■ YOUR OBJECTIVE
From the listing below, extract every line in which the word "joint" appears.

■ RECORDED INFORMATION
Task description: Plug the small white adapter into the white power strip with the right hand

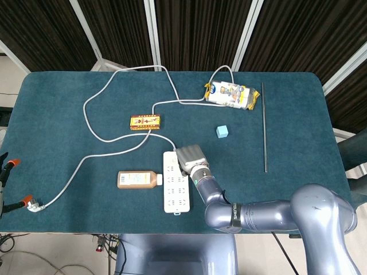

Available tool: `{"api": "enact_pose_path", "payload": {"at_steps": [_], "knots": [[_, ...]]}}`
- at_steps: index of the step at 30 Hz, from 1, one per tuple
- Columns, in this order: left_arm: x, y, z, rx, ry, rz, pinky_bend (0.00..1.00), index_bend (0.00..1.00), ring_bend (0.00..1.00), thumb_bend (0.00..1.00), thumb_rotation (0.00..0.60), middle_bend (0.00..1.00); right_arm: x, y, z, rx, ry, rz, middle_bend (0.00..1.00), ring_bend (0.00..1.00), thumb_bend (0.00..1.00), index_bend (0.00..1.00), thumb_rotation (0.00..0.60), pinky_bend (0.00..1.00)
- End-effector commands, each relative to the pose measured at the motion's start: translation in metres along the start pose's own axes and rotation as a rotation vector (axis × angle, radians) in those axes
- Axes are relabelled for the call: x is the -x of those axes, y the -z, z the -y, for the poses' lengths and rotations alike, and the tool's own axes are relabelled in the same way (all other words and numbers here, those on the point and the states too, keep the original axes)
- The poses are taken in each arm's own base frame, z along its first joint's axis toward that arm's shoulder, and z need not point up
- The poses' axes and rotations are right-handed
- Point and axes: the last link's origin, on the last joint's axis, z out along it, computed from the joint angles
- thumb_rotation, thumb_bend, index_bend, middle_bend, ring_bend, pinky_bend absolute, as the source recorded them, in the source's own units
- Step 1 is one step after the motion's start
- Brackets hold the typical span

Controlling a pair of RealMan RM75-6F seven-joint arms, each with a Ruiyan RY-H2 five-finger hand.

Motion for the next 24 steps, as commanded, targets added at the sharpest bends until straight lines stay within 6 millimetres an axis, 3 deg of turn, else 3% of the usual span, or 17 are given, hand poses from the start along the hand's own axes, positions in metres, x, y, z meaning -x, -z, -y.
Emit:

■ ANSWER SECTION
- The poses are taken in each arm's own base frame, z along its first joint's axis toward that arm's shoulder, and z need not point up
- Point and axes: the last link's origin, on the last joint's axis, z out along it, computed from the joint angles
Controlling a pair of RealMan RM75-6F seven-joint arms, each with a Ruiyan RY-H2 five-finger hand.

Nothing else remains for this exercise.